╭─ Dataset content

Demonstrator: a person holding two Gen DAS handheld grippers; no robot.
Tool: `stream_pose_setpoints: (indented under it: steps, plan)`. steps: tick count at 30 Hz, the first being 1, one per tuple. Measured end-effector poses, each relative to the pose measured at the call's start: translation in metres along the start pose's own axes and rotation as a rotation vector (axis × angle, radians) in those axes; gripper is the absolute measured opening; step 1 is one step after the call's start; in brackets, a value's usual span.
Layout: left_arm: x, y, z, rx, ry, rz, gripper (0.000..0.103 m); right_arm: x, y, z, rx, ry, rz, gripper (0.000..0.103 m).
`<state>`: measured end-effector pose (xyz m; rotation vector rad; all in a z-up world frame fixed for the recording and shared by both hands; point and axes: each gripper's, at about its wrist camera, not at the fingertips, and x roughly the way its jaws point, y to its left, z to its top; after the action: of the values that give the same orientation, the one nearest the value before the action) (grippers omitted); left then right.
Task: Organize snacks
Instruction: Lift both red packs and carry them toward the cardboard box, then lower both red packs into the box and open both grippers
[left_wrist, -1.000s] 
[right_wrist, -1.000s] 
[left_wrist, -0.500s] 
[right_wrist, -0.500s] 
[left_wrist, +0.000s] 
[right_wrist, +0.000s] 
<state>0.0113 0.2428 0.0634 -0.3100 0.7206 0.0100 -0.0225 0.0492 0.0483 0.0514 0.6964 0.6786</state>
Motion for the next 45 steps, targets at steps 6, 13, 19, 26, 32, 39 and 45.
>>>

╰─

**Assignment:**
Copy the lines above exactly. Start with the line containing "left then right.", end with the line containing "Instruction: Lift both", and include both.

**Response:**
`<state>`: measured end-effector pose (xyz m; rotation vector rad; all in a z-up world frame fixed for the recording and shared by both hands; point and axes: each gripper's, at about its wrist camera, not at the fingertips, and x roughly the way its jaws point, y to its left, z to its top; after the action: of the values that give the same orientation, the one nearest the value before the action) (grippers omitted); left then right.
Task: Organize snacks
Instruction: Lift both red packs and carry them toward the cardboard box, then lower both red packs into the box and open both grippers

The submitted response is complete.